Here is a principle that everyone endorses and few follow: Keep your balance. Balance is fundamental to athletics and just as fundamental to ordinary daily life. Most people, however, are surprised to discover that early in the Bible the balance issue was considered deeply and with considerable wisdom.

The fourth commandment begins our understanding of the biblical portrayal of balance:

Observe the Sabbath day to keep it holy as the Lord your God commanded you. Six days you shall labor, and do all your work, but the seventh day is a Sabbath to the Lord your God. (Exod. 20:8-10, Deut. 5:12-14)

Notice that this commandment interprets day-to-day life and the world we occupy. A unit of time, namely seven days, is a primary framework for our work, our relationships, our worship, our rest. God’s intended design mixes work, rest, solitude, companionship, physical exercise, quiet reflection, fun, serious thought—and all in seven days. This is the model for life balance, just as the model for human burnout is that condition when every day looks alike and lacks rhythm and drifts into randomness. The biblical portrayal of balance is framed in seven days and becomes a workable way to make each day unique as a part of the seven.

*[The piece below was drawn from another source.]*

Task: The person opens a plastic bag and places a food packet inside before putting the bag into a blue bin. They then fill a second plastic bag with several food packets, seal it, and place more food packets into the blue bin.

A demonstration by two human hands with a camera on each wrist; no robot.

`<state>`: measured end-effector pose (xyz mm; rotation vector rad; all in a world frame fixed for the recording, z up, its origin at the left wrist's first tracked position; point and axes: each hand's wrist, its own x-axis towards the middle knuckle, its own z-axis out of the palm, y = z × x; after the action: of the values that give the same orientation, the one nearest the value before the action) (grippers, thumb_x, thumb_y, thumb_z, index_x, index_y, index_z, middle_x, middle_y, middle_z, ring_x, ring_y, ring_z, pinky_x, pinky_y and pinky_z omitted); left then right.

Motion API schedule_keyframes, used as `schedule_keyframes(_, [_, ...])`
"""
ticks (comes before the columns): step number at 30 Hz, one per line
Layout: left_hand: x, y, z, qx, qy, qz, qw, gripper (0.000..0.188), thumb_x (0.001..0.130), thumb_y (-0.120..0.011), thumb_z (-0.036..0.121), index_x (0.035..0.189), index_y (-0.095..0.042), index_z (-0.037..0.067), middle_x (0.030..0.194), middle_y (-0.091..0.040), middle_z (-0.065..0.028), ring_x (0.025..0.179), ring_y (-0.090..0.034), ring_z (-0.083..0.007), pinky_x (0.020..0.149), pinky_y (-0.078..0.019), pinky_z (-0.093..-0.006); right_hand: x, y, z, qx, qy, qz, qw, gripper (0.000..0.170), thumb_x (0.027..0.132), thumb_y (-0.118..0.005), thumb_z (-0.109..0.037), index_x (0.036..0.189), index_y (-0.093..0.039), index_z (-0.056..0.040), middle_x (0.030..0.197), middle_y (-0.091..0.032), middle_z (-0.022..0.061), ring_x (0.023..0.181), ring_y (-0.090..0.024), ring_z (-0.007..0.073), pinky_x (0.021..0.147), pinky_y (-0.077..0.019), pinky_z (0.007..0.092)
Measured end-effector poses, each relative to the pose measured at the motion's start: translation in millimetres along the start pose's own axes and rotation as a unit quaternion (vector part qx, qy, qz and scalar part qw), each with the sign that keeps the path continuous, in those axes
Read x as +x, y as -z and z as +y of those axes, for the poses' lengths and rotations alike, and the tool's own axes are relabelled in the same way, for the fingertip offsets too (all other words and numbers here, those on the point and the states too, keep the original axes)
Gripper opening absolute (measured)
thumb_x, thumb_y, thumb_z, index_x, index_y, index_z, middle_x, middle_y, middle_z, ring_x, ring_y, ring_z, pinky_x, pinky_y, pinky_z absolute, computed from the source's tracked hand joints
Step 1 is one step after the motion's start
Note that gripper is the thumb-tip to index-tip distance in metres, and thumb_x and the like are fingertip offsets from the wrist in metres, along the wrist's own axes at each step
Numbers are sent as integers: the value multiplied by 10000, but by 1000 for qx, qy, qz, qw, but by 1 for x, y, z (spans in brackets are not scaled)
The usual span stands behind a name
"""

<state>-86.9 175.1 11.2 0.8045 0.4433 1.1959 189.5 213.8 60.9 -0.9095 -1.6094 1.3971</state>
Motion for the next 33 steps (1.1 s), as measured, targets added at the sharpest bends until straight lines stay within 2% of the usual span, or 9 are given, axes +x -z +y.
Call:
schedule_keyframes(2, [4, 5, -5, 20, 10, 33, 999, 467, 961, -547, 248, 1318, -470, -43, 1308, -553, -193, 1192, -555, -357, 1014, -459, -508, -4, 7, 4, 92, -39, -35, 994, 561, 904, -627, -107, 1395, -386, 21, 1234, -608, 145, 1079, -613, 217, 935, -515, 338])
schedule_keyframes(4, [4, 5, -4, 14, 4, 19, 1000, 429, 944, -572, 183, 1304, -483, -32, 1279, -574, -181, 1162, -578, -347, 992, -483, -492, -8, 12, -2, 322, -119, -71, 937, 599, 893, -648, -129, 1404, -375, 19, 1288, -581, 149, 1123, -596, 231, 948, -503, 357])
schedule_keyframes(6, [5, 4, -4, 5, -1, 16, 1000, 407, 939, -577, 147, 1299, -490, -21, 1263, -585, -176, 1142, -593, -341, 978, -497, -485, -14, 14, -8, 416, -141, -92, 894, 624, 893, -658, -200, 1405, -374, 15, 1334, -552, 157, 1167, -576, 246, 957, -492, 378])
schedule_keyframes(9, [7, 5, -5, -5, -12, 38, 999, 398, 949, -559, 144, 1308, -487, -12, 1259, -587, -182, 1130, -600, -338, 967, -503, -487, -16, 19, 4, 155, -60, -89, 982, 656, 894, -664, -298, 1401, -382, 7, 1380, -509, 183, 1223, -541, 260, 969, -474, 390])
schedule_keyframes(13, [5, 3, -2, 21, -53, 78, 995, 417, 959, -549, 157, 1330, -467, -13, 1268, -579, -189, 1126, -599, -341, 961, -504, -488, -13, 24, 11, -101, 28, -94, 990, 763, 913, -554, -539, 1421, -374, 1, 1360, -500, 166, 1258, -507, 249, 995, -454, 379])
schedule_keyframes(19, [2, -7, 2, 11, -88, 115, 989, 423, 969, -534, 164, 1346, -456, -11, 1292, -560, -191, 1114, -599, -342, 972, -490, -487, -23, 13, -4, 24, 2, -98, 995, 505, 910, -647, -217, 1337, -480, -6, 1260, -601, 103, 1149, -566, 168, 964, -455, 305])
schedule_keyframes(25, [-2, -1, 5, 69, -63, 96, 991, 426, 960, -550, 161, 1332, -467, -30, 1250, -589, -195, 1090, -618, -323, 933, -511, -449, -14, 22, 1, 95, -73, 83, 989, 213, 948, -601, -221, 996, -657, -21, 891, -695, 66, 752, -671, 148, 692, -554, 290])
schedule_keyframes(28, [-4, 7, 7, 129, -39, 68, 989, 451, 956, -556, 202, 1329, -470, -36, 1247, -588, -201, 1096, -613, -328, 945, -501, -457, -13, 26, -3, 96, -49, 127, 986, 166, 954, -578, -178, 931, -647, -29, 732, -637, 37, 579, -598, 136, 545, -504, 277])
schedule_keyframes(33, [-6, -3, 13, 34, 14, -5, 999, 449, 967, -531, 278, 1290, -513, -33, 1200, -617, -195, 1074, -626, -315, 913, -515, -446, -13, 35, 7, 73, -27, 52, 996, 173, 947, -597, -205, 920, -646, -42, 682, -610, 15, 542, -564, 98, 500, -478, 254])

Human beings are not mechanical, timeless creatures to endlessly grind on at work. We need time to collect our thoughts and dreams. We need time to “cease” and to wonder about life’s deep meanings. We need to remember our history and to worship the Lord of life. We need work, too, with its creative productivity and energy. Though the fourth commandment is an imperative, it is one that leads me toward the freedom of balance. Our Lord Jesus Christ called the command a command for us, not against us (Mark 2:27–3:5).

In the first chapter of the Bible (Gen. 1:26), man and woman receive dominion over the earth. This dominion text is the beginning of the Bible’s freedom theology. The fourth commandment of the Law affirms the dominion thread. It calls us to choose the good way of balance within our life’s seven-day cycle. We choose the work, we choose the rest—and by this mandate we receive dominion. We are to find our work, and we are to find our rest. That is to say, we are to think through the meaning of our lives within the seven days that each of us has in each particular week. Life is fundamentally measured in weeks, not months, or even years. Therefore don’t say, “Next October, I’m going to have a great time with my kids. We will have quality time then.” The command is:

“Find the time this week; the important themes and opportunities of your life need to be in this week’s rhythm.”